Bernard Vivier : Le droit de grève est un droit installé dans la Constitution, il a été reconnu en 1864, et il est indiqué que le droit de grève s'exerce dans le cadre des lois qui le réglementent. Donc, il peut y avoir des restrictions au droit de grève, ce n'est pas un droit au-dessus de tous les autres droits. Le droit d'aller et de venir au travail est un droit fondamental et occuper les locaux de travail est une entrave à la liberté du travail. Fermer le lieu de travail pour obliger les non-grévistes à faire pression sur les grévistes est aussi une entrave à la liberté du travail. L'autre restriction est motivée par le besoin de sauvegarder l'ordre public et assurer la continuité des services publics. Donc, on en est à la réquisition. C'est un dispositif qui est prévu notamment dans le code des collectivités territoriales et qui permet en cas d'urgence de réquisitionner les salariés. Ce n'est pas pour faire revenir tous les travailleurs, c'est pour assurer un service minimum.

La CGT a-t-elle tort quand elle évoque le précédent de 2010 et une décision de l'Organisation internationale du travail ?

C'est un peu exagéré. En 2010, il y a des réquisitions, certaines ont été confortées par la justice en disant qu'il fallait assurer la livraison de carburant, à l'époque à Roissy où il n'y avait plus que trois jours de stock de carburant. Dans d'autres circonstances, les juges, qui décident si le préfet a eu raison ou pas, ont retoqué les décisions prises.

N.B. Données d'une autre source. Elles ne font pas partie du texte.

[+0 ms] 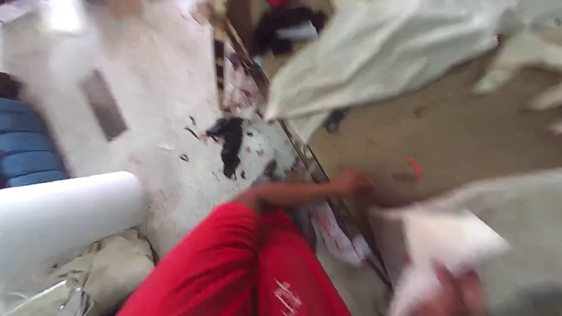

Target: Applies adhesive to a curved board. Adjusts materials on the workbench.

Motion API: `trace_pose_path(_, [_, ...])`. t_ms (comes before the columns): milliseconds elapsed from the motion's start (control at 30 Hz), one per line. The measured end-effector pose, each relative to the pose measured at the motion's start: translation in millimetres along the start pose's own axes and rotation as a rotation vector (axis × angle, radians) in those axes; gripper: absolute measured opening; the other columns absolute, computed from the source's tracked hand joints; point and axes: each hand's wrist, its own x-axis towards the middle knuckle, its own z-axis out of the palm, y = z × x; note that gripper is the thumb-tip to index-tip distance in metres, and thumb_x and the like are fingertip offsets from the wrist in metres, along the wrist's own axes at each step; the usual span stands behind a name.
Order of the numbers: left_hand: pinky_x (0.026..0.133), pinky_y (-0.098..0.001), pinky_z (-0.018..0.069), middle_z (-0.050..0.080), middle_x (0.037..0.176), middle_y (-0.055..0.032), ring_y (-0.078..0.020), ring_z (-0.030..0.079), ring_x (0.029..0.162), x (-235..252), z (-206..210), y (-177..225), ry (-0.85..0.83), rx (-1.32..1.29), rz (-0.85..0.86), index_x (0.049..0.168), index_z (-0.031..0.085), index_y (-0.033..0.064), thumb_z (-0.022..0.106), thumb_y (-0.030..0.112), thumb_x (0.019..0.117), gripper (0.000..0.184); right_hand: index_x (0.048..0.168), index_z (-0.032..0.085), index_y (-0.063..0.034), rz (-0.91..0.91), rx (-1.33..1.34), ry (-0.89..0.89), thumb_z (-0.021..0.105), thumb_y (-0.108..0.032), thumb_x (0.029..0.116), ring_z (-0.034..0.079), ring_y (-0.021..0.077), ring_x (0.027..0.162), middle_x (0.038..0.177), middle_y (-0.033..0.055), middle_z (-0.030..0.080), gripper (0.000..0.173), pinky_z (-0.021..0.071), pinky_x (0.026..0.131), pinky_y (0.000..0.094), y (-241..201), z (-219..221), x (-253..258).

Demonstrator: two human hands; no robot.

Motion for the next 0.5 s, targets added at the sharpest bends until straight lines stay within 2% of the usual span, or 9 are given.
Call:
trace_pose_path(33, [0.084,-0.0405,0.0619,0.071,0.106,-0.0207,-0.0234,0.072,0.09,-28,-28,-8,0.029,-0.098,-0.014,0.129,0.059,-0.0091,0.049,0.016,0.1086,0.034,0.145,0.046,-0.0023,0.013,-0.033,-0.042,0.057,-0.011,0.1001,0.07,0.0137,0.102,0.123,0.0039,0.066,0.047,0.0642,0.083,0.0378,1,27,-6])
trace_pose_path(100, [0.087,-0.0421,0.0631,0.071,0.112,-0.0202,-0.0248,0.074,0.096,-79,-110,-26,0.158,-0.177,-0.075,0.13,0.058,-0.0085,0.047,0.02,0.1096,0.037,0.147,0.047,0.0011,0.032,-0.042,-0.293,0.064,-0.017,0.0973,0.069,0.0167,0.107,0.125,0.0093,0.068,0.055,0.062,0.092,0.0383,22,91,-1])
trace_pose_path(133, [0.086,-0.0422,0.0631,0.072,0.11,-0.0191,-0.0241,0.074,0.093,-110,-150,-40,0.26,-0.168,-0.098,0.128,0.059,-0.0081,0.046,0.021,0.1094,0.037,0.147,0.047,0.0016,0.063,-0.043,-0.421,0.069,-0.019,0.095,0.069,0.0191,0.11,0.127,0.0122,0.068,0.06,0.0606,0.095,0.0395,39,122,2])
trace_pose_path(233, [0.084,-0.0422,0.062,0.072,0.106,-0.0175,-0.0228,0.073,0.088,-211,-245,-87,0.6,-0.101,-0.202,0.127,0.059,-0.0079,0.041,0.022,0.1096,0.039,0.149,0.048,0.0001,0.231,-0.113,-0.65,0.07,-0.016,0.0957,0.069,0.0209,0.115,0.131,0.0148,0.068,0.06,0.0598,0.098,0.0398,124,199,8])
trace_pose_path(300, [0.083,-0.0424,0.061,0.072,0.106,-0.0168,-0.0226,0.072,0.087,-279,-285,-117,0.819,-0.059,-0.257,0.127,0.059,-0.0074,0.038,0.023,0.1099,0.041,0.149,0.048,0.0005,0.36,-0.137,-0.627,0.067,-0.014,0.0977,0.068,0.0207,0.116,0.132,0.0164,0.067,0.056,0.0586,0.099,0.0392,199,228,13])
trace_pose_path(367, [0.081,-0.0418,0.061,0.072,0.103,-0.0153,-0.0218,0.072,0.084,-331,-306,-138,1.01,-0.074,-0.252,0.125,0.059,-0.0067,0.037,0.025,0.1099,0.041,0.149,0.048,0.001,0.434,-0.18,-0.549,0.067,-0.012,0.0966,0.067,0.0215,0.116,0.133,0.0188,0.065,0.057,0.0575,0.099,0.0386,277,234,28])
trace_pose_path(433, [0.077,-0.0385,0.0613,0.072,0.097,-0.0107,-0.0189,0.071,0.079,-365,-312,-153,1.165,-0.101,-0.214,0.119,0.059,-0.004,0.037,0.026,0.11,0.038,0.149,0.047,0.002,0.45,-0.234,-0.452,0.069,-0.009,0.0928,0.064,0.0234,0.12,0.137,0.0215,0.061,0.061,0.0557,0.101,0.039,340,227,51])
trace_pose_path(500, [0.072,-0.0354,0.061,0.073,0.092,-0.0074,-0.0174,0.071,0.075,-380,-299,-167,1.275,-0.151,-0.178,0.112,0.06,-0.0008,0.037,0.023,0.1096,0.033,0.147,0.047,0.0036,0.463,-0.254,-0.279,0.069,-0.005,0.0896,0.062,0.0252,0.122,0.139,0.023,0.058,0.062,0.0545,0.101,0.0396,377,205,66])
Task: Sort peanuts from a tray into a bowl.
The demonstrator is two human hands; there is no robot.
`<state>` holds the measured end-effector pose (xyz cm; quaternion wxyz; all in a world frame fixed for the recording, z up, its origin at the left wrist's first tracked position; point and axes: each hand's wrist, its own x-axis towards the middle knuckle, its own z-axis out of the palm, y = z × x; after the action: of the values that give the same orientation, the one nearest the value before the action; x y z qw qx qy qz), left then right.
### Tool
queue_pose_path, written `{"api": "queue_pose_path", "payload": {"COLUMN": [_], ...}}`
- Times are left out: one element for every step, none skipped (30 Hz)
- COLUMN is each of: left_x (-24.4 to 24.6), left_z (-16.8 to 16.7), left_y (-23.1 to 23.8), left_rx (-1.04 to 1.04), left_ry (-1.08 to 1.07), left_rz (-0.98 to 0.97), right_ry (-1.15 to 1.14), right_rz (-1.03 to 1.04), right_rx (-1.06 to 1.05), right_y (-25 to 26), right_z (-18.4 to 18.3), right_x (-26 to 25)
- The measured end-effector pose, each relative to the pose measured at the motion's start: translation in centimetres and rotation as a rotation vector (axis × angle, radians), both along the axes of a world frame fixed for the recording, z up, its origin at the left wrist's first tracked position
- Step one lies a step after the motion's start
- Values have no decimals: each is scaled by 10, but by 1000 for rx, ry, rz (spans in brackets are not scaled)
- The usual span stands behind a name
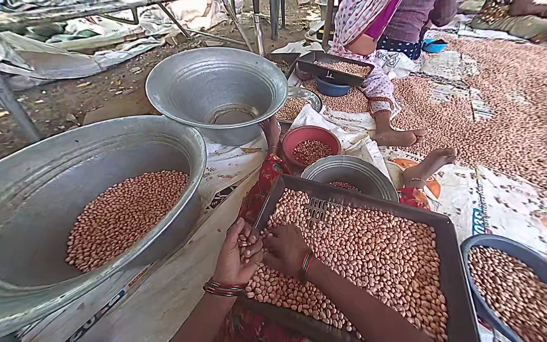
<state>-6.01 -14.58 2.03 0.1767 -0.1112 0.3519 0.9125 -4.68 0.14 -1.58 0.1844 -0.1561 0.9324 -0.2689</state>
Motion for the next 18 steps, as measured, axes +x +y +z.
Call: {"api": "queue_pose_path", "payload": {"left_x": [-4,-7,-10,-12,-14,-15,-15,-14,-12,-11,-10,-10,-10,-10,-9,-8,-6,-4], "left_z": [2,6,8,10,12,12,12,11,9,8,9,12,16,18,18,16,13,10], "left_y": [-2,-5,-10,-15,-20,-25,-28,-29,-29,-28,-26,-21,-12,-1,10,20,28,35], "left_rx": [-41,-92,-143,-197,-249,-301,-366,-467,-614,-817,-1052,-1261,-1407,-1514,-1595,-1656,-1706,-1763], "left_ry": [21,31,44,65,99,141,192,252,323,417,530,622,670,688,694,697,697,692], "left_rz": [5,9,9,4,-6,-23,-50,-93,-156,-259,-415,-615,-823,-1002,-1142,-1243,-1317,-1372], "right_ry": [12,36,89,155,244,338,412,455,493,506,468,473,498,526,524,515,553,573], "right_rz": [60,111,141,135,104,48,-23,-104,-181,-244,-280,-266,-199,-93,25,123,185,195], "right_rx": [14,26,31,20,22,38,77,130,189,235,239,221,177,121,60,20,28,49], "right_y": [1,9,22,40,62,84,107,127,142,151,151,143,131,116,103,96,97,105], "right_z": [-2,-4,-8,-13,-18,-19,-18,-14,-10,-5,1,4,3,-1,-5,-11,-19,-23], "right_x": [16,34,53,72,89,102,112,119,122,123,124,125,127,132,139,146,151,156]}}
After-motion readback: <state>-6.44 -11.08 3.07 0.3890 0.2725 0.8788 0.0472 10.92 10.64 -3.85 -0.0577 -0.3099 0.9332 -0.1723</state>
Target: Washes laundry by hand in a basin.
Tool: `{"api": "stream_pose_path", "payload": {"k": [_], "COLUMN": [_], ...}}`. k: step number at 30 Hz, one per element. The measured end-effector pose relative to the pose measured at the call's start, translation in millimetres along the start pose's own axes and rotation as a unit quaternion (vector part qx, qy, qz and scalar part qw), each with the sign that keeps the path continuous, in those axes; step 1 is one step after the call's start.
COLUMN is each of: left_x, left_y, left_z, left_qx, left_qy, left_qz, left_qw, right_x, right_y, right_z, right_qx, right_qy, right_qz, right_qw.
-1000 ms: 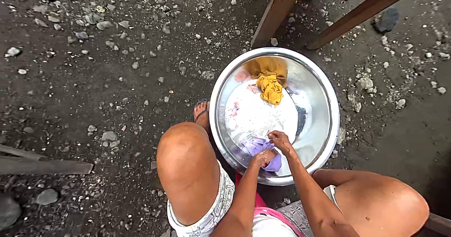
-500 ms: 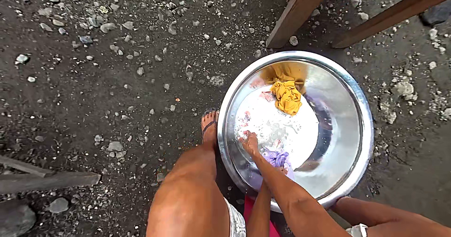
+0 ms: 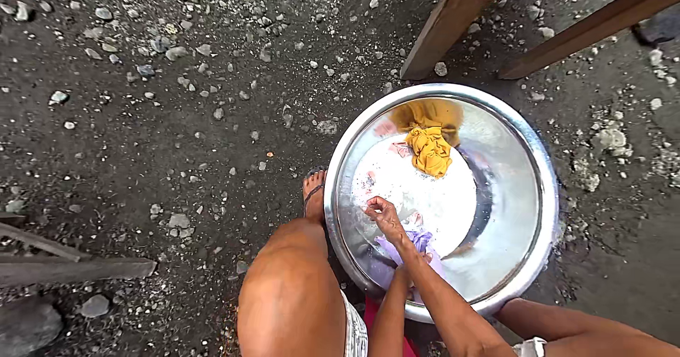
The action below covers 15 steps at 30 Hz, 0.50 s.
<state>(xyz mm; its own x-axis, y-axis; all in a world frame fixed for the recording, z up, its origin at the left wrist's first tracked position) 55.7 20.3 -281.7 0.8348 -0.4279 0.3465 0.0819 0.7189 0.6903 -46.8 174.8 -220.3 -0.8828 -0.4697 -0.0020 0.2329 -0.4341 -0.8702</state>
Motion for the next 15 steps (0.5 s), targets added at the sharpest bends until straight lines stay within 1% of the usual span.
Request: {"api": "stream_pose_path", "payload": {"k": [2,4,6,7,8,10,12,15], "left_x": [1,2,5,8,11,14,12,1], "left_y": [-1,30,62,76,86,97,114,151], "left_z": [3,36,62,71,73,64,57,69], "left_qx": [-0.016,-0.008,0.043,0.038,0.032,0.048,0.088,0.125], "left_qy": [-0.002,0.022,0.011,0.009,0.006,-0.01,-0.013,-0.003], "left_qz": [-0.029,0.009,0.066,0.085,0.079,0.033,0.002,-0.009], "left_qw": [0.999,1.0,0.997,0.996,0.996,0.998,0.996,0.992], "right_x": [-4,-7,-13,-17,-22,-34,-49,-70], "right_y": [-26,-54,-86,-102,-119,-152,-184,-226], "right_z": [23,50,75,88,101,128,155,197], "right_qx": [-0.036,-0.059,-0.087,-0.104,-0.119,-0.151,-0.186,-0.242], "right_qy": [-0.011,-0.032,-0.054,-0.058,-0.058,-0.057,-0.059,-0.075], "right_qz": [-0.063,-0.153,-0.242,-0.275,-0.298,-0.315,-0.304,-0.273], "right_qw": [0.997,0.986,0.965,0.954,0.946,0.936,0.933,0.928]}}
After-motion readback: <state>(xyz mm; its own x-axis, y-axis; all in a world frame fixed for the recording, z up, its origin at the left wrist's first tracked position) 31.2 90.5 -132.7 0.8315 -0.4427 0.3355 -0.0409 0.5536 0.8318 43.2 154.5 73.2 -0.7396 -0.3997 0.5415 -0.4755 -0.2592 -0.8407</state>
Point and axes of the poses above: each hand's wrist, its own z-axis away from the middle knuckle, its own x-axis out of the palm, y = z × x, the point moved 10 cm from there along -z, towards the middle knuckle, and after that the axes turned 11 degrees about -y, right-handed, at the moved point
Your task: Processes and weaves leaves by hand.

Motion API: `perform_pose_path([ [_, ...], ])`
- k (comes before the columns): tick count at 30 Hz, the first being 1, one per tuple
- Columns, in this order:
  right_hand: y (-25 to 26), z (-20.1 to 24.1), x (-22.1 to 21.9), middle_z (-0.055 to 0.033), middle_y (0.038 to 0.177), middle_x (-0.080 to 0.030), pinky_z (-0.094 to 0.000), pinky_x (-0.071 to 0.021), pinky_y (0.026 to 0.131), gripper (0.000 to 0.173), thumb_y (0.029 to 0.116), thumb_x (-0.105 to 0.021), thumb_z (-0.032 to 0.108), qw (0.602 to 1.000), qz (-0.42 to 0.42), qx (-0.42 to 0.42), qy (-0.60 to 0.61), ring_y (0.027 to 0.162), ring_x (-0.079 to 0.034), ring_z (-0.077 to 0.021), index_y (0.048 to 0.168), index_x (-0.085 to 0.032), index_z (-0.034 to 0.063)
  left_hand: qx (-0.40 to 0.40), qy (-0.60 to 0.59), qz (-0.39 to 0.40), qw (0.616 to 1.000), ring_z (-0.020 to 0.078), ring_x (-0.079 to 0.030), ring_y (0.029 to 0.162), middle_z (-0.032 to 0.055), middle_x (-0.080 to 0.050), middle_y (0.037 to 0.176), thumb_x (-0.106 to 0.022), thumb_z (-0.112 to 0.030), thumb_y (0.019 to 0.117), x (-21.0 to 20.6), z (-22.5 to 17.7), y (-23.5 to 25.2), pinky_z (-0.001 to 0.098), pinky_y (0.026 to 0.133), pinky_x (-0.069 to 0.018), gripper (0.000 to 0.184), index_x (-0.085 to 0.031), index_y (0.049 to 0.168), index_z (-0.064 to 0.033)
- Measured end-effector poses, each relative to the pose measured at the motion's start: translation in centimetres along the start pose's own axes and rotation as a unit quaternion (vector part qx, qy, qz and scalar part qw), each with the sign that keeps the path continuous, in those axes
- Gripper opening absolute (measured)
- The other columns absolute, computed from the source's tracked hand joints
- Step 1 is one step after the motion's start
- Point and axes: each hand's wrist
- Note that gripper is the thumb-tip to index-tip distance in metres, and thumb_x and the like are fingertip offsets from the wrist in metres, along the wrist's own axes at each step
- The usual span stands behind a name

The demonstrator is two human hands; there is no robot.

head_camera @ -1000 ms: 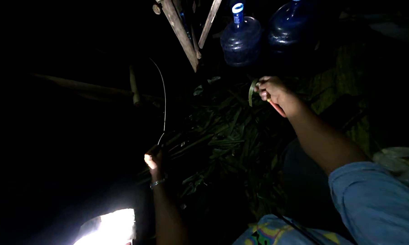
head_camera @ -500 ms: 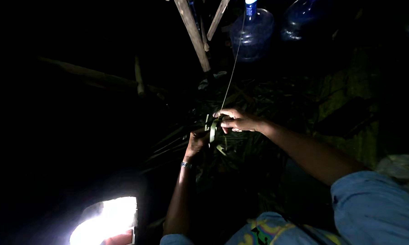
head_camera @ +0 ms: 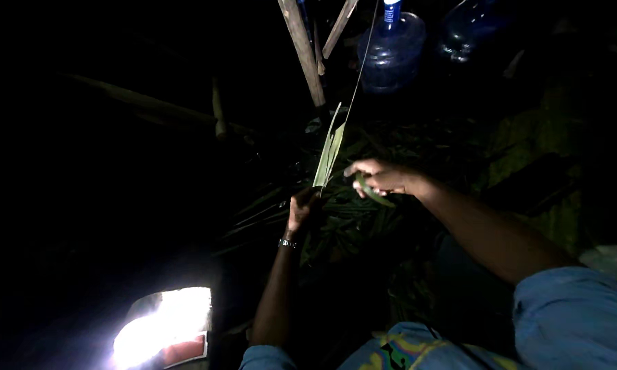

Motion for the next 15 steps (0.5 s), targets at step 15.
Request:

La CGT a fait un recours auprès de l'Organisation internationale du travail, qui n'a pas condamnée la France. Elle a dit, attention ce droit de la réquisition doit être utilisé après avoir mené beaucoup de concertations, c'est un droit à usage limité. Ce que nous vivons ce soir, avec la décision de la Première ministre, c'est un coup de poing sur la table, ce n'est pas forcément la méthode la plus efficace, mais c'est un geste politique très fort.

C'est donc un geste légal pour éviter un trouble à l'ordre public ?

Oui, mais avec beaucoup de nuances. Nous sommes dans une situation un peu floue où l'appréciation du caractère urgent, grave, de la tranquillité, la sécurité publique, n'est pas clairement définie. Nous sommes dans une situation où on peut considérer qu'il y a trouble possible, menace pour l'ordre public, et qu'il y a besoin d'assurer un service minimum. Mais il faut être très prudent parce qu'inévitablement la CGT va engager des actions devant les juges et il n'est pas certain que les juges accordent une réponse à l'ensemble des démarches de réquisitions. Les réquisitions sont lancées par les préfets dans les départements.